Metacomputing environments are not homogeneous. In some environments, the scheduler has a great deal of information about submitted jobs. In other cases, it has very little. In some cases, jobs have real-time demands. In some cases, they do not. Some systems can migrate jobs without interrupting their execution. Others cannot. We develop variants of the basic “opportunity cost” strategy of the Cost-Benefit Framework for a number of different metacomputing environments, and prove all of them highly efficient.

Finally, we provide two metacomputing systems – a prototype and a complete system – based on these ideas. The Java Market prototype is a metacomputer built atop Java and web technologies, able to integrate any consenting Internet-connected machine. The Frugal System transforms any Jini network into a metacomputer.

October 19, 2000

Programs should consist of off-the-shelf, interchangeable, black-box components that are produced by a network of independent software companies. These components should not only come with type signatures but also with contracts that describe other aspects of their behavior.

One way to express contracts is to state pre- and post- conditions for externally visible functions. These pre- and post-conditions should then be validated during evaluation or possibly even during compilation. If a function call fails to satisfy its contract, the run-time system should blame the faulty program component.

Behavioral contracts in the form of assertions are well-understood in the world of procedural languages. Their addition to class and interface hierarchies in object-oriented programming languages, however, raises many new and interesting questions. The most complicating factor is that objects can pass between components and trigger call-backs. Another problem is that object-oriented languages allow objects to satisfy several interfaces at once.

In this talk, I present an analysis of existing approaches to adding contracts to class-based languages and show how they fail to give contracts and contractual violations a rigorous semantics. In particular, they blame the wrong component in certain situations for breach of contract. I then present a conservative extension of Java that allows programmers to specify method contracts in interfaces. The extension is a compromise between a consistent enforcement of contracts and language design concerns.

November 29, 2000

DNA microarrays provide the means to simultaneously measure the expression level of thousands of genes. The immense volume of data resulting from microarray experiments, accompanied by an increase in the amount of related literature, presents a major data analysis challenge. Current analysis methods typically focus on clustering genes based on temporal expression pattern, under the hypothesis that similarly expressed genes share a common function. However, WHAT this function is remains to be explained through further experiments, human expertise and the published literature. An ultimate goal is to complement existing analysis techniques with an automated system for extracting relevant information from the literature.

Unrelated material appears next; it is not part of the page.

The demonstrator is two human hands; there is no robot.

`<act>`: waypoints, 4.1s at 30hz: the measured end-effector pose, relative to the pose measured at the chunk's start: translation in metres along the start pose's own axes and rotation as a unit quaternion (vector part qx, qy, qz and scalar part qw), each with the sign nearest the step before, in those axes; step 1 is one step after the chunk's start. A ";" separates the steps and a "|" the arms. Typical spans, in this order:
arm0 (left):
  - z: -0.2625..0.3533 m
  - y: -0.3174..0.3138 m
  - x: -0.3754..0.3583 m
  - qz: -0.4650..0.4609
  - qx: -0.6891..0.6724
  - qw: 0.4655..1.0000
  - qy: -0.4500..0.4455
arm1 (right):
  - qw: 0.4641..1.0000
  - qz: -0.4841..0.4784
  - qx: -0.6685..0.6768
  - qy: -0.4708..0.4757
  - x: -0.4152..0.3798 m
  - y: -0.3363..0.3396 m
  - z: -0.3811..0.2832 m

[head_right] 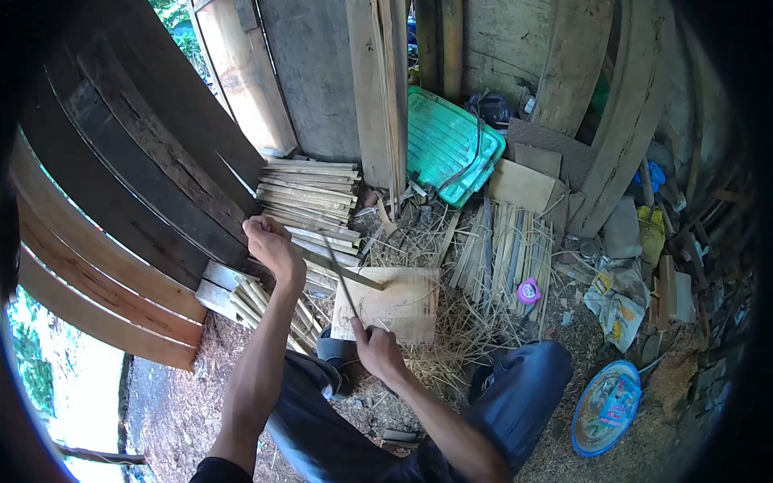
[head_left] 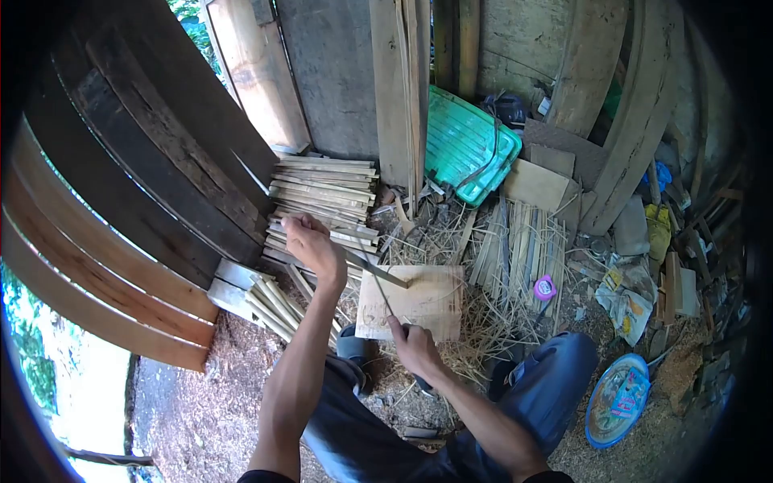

We present a new approach for utilizing the literature to establish functional relationships among genes on a genome-wide scale. The first part of the talk will introduce a new Expectation-Maximization algorithm, which produces sets of PubMed documents with a unifying theme, along with a list of terms characterizing each theme. The second part presents a method based on this algorithm, which finds content-based relationships among PubMed abstracts, and translates them into functional relationships among genes. Preliminary results, applying this method to a database of documents discussing yeast genes, demonstrate the effectiveness of the approach.

November 30, 2000

We shall describe spaces of images as Grenander deformable templates, orbits under mappings of transformations of prototypes. Both matrix groups from computer vision as well as infinite dimensional diffeomorphisms are examined for Biological shape. Metrics are introduced on the space of images for describing likeness and similarity. The metrics correspond to shortest length paths (geodesics) in the space of mappings. Applications to computational anatomy will be described.